All of the entries should be returned without a single change.

** Dataset extract **
----------------

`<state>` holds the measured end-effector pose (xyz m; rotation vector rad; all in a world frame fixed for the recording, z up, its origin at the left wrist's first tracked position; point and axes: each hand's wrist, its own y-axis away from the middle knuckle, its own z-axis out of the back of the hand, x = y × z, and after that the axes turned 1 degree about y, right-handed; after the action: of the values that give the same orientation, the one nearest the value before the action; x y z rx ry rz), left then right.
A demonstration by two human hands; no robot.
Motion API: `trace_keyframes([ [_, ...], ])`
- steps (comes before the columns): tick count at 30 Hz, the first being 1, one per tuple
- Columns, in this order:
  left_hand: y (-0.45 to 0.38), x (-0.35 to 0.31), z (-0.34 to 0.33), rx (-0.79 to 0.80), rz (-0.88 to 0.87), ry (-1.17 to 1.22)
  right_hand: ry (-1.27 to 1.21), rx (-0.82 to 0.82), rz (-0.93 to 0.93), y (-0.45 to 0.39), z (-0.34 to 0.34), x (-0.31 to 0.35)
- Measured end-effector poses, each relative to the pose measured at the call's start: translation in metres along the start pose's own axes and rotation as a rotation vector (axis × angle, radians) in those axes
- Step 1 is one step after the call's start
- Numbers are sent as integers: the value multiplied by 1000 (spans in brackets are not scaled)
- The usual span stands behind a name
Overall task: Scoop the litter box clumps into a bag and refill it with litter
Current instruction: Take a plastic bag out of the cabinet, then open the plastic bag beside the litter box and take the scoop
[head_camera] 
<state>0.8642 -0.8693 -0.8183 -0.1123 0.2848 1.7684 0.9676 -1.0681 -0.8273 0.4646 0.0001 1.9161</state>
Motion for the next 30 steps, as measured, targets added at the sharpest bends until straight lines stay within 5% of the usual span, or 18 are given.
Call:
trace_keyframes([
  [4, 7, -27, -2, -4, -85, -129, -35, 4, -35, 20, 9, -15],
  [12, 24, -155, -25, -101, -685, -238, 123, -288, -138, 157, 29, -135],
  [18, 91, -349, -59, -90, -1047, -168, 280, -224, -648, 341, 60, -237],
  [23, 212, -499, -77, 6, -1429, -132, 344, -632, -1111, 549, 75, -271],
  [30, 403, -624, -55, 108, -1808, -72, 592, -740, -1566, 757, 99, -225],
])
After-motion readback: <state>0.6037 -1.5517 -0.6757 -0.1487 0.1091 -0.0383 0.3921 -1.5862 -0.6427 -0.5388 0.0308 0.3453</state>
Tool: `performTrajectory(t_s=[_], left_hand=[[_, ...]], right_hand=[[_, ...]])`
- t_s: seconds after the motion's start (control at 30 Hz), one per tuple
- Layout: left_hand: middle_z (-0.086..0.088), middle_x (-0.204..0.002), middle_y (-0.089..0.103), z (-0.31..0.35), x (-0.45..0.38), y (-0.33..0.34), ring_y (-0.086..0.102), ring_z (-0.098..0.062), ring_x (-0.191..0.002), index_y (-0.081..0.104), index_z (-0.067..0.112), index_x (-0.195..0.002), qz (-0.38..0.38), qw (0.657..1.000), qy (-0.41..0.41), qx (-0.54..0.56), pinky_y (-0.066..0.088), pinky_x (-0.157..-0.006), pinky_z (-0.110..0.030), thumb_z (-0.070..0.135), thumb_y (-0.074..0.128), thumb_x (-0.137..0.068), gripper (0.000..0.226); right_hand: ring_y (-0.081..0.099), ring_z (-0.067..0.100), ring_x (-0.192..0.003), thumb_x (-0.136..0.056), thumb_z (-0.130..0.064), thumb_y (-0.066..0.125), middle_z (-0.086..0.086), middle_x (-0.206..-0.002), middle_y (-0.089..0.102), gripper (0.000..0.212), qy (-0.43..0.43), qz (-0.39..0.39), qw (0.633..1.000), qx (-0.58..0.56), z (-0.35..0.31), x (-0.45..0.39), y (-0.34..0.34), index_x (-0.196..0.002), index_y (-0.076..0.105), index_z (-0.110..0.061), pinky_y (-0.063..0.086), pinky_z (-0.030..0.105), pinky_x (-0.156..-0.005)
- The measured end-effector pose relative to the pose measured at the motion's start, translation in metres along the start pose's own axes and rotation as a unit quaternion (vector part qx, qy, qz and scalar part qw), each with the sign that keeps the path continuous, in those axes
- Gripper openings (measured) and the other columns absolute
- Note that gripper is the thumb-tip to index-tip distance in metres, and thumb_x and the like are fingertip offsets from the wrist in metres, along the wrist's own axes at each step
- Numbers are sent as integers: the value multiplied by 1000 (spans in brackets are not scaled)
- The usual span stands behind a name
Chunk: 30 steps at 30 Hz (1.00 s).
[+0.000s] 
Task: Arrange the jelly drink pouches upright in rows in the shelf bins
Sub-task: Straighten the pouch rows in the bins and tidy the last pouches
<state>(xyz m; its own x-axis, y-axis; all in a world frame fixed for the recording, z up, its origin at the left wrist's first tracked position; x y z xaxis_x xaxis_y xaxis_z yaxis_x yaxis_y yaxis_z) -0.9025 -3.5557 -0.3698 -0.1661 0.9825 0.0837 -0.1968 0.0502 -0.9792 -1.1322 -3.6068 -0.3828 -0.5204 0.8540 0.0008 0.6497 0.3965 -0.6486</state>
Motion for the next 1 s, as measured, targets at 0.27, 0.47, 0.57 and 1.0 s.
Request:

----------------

** Task output **
`<state>` holds the measured end-effector pose (xyz m; rotation vector rad; all in a world frame fixed for the recording, z up, its origin at the left wrist's first tracked position; point and axes: each hand's wrist, its own y-axis away from the middle knuckle, its own z-axis out of the back of the hand, x = y × z, and after that the axes turned 1 degree about y, right-handed; after the action: of the values that give the same orientation, the one nearest the value before the action; x y z rx ry rz), left then right.
A demonstration by two human hands; no robot.
Motion API: `trace_keyframes([ [_, ...], ])`
- steps (comes before the columns): tick count at 30 Hz, the first being 1, one per tuple
- Columns, in this order:
  left_hand: y (-0.45 to 0.38), x (-0.35 to 0.31), z (-0.34 to 0.33), rx (-0.79 to 0.80), rz (-0.88 to 0.87), ry (-1.17 to 1.22)
  right_hand: ry (-1.27 to 1.21), rx (-0.82 to 0.82), rz (-0.93 to 0.93), y (-0.45 to 0.39), z (-0.34 to 0.34), x (-0.31 to 0.35)
- Measured end-effector poses, each relative to the pose measured at the call's start: translation in metres along the start pose's own axes and rotation as a rotation vector (axis × angle, radians) in those axes
- Step 1 is one step after the call's start
- Numbers are sent as integers: the value multiplied by 1000 (spans in brackets are not scaled)
- The usual span stands behind a name
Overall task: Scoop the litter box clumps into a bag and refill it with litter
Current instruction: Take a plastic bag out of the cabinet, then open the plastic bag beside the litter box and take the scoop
[head_camera] 
<state>0.8642 -0.8693 -0.8183 -0.1123 0.2848 1.7684 0.9676 -1.0681 -0.8273 0.4646 0.0001 1.9161</state>
Motion for the next 30 steps, as measured, targets added at the sharpest bends until straight lines stay within 5% of the usual span, or 18 are given.
Call:
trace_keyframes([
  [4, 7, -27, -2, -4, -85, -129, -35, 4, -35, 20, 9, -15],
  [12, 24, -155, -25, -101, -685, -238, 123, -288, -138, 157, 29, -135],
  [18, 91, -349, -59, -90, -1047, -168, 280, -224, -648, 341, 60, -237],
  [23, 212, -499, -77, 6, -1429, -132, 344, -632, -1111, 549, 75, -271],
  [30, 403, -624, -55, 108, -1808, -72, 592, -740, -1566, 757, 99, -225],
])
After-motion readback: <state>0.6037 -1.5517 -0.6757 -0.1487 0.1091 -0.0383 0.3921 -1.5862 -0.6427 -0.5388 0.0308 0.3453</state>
Tool: `performTrajectory(t_s=[_], left_hand=[[_, ...]], right_hand=[[_, ...]])`
- t_s: seconds after the motion's start (control at 30 Hz), one per tuple
- Layout: left_hand: middle_z (-0.086..0.088), middle_x (-0.204..0.002), middle_y (-0.089..0.103), z (-0.31..0.35), x (-0.45..0.38), y (-0.33..0.34), ring_y (-0.086..0.102), ring_z (-0.098..0.062), ring_x (-0.191..0.002), index_y (-0.081..0.104), index_z (-0.067..0.112), index_x (-0.195..0.002), qz (-0.38..0.38), qw (0.657..1.000), qy (-0.41..0.41), qx (-0.54..0.56), pinky_y (-0.066..0.088), pinky_x (-0.157..-0.006), pinky_z (-0.110..0.030), thumb_z (-0.070..0.135), thumb_y (-0.074..0.128), thumb_x (-0.137..0.068), gripper (0.000..0.226); right_hand: ring_y (-0.081..0.099), ring_z (-0.067..0.100), ring_x (-0.192..0.003), thumb_x (-0.136..0.056), thumb_z (-0.130..0.064), thumb_y (-0.066..0.125), middle_z (-0.086..0.086), middle_x (-0.206..-0.002), middle_y (-0.089..0.102), gripper (0.000..0.212), qy (-0.43..0.43), qz (-0.39..0.39), qw (0.633..1.000), qx (-0.58..0.56), z (-0.35..0.31), x (-0.45..0.39), y (-0.34..0.34), index_x (-0.196..0.002), index_y (-0.076..0.105), index_z (-0.110..0.061), pinky_y (-0.063..0.086), pinky_z (-0.030..0.105), pinky_x (-0.156..-0.005)
- The measured end-effector pose relative to the pose measured at the motion's start, translation in metres along the start pose's own axes and rotation as a unit quaternion (vector part qx, qy, qz and scalar part qw), each with the sign that keeps the path continuous, in those axes
- Gripper openings (measured) and the other columns absolute
- Note that gripper is the thumb-tip to index-tip distance in metres, and thumb_x and the like are fingertip offsets from the wrist in metres, along the wrist's own axes at each step
- Numbers are sent as integers: the value multiplied by 1000 (spans in brackets are not scaled)
- The usual span stands behind a name
Chunk: 30 steps at 30 Hz (1.00 s).
[+0.000s] 
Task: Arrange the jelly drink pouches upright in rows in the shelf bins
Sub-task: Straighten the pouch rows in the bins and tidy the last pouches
<state>(xyz m; its own x-axis, y-axis; all in a world frame fixed for the recording, z up, its origin at the left wrist's first tracked position; x y z xaxis_x xaxis_y xaxis_z yaxis_x yaxis_y yaxis_z) -0.9025 -3.5557 -0.3698 -0.1661 0.9825 0.0837 -0.1968 0.0502 -0.9792 -1.1322 -3.6068 -0.3828 -0.5204 0.8540 0.0008 0.6497 0.3965 -0.6486</state>
Motion for the next 1 s, as measured, targets at 0.27, 0.47, 0.57 and 1.0 s.
Request:

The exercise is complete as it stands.